Guterres last week called on the international community to inject cash into Afghanistan to avoid an economic meltdown that would play into the hands of terrorist groups.

The UN chief’s remarks came after UN special envoy on Afghanistan Deborah Lyons warned that freezing Afghan assets to keep them out of Taliban hands would inevitably spark economic problems.

Much of the Afghan central bank's $10 billion in assets parked overseas have been frozen since the Taliban came to power last month.

Also on September 13, UN High Commissioner for Refugees (UNHCR) Filippo Grandi arrived in Kabul to assess the country’s acute humanitarian needs and the situation of 3.5 million displaced Afghans,” including over 500,000 who have been displaced this year alone.

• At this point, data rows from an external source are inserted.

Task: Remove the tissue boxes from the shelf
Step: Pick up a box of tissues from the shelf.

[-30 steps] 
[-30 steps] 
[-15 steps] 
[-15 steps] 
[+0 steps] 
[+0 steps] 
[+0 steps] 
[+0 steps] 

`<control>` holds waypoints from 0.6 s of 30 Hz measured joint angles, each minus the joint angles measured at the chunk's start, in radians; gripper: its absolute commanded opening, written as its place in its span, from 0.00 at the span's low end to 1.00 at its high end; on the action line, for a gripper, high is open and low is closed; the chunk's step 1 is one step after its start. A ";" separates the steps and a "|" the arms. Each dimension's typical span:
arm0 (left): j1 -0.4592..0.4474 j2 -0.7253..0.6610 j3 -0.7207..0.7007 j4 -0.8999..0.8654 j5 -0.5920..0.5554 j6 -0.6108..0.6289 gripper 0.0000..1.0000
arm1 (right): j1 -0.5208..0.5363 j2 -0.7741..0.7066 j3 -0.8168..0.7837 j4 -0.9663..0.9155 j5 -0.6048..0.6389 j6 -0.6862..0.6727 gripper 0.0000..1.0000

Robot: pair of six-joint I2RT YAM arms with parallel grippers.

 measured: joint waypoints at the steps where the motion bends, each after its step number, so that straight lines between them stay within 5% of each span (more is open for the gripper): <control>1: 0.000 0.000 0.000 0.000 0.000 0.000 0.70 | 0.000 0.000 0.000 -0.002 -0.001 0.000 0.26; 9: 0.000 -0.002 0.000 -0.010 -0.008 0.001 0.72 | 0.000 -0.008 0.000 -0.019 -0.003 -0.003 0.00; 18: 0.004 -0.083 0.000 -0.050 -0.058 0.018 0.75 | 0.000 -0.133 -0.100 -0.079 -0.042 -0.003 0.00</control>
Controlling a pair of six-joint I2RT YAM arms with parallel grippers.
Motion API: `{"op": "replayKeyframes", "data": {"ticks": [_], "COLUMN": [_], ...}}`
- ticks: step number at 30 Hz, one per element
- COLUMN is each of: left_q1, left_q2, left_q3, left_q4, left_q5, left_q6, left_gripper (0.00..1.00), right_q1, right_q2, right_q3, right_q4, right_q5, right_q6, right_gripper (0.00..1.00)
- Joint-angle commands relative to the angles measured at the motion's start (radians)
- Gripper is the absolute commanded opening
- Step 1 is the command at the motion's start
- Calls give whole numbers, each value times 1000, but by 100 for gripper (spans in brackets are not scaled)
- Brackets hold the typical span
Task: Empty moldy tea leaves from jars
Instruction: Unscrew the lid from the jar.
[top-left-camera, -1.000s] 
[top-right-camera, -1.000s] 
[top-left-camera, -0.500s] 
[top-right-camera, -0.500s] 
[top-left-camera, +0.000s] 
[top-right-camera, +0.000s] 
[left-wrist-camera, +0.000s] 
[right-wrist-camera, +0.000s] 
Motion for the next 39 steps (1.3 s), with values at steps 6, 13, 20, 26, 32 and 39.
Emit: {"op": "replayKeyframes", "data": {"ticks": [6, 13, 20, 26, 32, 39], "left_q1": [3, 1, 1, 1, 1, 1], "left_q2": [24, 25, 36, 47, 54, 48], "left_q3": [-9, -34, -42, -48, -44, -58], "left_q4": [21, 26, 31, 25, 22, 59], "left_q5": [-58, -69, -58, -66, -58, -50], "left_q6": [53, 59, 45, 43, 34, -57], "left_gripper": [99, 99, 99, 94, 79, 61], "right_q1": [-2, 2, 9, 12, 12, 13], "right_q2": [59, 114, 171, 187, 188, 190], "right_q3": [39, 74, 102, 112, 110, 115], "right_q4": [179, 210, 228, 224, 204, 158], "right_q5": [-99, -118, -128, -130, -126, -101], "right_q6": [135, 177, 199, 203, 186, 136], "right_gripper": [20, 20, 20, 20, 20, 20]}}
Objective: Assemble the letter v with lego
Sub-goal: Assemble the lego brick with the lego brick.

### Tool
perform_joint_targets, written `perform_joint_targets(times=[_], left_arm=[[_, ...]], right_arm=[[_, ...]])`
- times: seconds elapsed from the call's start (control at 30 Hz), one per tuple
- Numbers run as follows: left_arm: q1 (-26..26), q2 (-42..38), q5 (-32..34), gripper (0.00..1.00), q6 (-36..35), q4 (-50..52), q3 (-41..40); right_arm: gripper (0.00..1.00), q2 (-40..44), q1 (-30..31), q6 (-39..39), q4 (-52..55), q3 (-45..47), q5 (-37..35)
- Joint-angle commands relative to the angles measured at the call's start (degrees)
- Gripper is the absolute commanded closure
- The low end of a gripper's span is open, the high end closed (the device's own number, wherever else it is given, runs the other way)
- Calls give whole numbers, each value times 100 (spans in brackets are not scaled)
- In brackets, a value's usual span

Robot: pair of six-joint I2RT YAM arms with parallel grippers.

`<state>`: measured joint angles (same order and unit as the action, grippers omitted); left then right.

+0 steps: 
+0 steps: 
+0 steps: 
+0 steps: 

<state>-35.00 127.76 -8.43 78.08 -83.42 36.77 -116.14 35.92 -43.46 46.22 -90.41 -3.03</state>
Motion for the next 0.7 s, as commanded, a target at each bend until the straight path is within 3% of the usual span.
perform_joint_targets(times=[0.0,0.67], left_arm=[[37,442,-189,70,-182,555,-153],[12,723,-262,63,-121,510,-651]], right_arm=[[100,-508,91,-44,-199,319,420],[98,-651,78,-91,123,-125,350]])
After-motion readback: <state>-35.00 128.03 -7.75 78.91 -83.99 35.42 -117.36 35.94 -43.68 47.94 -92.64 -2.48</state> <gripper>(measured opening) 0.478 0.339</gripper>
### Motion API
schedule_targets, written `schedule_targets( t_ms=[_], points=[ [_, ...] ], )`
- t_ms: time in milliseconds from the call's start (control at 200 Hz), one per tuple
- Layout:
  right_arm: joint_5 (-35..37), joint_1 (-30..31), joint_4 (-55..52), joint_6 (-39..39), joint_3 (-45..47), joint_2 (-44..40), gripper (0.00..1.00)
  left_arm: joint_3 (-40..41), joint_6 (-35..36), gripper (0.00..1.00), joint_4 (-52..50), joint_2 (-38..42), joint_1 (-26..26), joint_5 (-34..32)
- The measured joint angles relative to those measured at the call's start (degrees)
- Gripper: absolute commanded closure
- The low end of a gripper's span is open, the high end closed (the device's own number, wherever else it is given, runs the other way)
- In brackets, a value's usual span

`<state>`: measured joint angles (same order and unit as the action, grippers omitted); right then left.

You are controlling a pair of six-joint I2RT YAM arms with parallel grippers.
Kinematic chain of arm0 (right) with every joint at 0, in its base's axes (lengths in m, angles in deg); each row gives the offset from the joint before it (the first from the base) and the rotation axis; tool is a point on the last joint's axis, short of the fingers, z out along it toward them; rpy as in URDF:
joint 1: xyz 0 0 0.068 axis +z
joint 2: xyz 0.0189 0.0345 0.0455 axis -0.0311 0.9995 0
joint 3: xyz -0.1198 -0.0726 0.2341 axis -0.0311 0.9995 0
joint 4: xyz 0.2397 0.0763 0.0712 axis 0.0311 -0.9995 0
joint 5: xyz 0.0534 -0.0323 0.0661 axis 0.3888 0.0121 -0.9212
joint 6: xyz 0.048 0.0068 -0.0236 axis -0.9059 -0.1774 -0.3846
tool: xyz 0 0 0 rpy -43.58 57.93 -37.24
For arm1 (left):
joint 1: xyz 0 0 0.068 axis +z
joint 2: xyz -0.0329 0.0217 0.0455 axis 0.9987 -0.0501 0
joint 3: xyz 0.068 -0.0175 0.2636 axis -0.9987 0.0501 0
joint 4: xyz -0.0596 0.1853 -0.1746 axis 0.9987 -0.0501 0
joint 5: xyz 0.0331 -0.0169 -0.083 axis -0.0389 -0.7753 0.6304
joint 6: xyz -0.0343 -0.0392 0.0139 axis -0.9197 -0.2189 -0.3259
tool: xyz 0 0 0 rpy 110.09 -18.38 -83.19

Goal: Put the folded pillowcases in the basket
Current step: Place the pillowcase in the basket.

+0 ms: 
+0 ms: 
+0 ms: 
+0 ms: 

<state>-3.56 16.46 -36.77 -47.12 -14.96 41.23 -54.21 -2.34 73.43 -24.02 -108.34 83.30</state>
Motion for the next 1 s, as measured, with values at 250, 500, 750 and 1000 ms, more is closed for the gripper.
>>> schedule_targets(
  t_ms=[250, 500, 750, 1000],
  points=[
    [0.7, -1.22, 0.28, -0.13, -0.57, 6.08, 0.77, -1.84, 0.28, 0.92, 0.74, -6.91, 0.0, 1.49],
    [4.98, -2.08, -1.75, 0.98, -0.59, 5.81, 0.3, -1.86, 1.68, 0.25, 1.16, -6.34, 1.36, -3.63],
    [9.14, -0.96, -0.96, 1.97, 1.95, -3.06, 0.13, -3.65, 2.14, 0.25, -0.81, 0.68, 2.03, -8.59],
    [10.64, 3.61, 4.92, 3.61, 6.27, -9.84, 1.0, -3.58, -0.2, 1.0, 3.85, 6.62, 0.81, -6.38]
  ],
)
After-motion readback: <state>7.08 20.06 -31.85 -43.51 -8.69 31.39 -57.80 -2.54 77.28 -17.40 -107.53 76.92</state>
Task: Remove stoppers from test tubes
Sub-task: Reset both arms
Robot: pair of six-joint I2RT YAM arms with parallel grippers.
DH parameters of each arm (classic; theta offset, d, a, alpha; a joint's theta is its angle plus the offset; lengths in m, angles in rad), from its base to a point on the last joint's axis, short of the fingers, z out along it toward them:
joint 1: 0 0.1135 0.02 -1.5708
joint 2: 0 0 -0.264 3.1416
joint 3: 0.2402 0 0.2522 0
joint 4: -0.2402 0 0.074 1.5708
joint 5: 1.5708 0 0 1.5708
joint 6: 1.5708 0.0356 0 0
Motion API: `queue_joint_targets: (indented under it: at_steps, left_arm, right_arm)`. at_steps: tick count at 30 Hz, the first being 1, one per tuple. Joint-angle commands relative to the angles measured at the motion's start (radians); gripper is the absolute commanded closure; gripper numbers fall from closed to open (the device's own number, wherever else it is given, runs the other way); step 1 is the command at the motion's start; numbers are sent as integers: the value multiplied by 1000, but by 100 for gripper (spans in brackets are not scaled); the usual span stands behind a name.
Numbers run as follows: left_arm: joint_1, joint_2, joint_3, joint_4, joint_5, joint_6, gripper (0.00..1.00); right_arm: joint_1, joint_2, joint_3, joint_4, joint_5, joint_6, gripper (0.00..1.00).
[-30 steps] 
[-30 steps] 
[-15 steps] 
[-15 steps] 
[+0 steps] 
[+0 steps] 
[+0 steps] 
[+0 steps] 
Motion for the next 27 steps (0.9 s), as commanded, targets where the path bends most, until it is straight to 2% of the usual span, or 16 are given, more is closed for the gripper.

The visit came a day after Grandi warned that a "resurgence of fighting, human rights violations or the collapse of the economy and basic social services" could lead many more Afghans to flee abroad.

Secretary of State Antony Blinken is scheduled to appear before the House of Representatives Foreign Affairs Committee later on September 13, and the next day he will testify before the Senate Foreign Relations Committee as lawmakers promised "aggressive investigations" into the U.S. pullout from Afghanistan.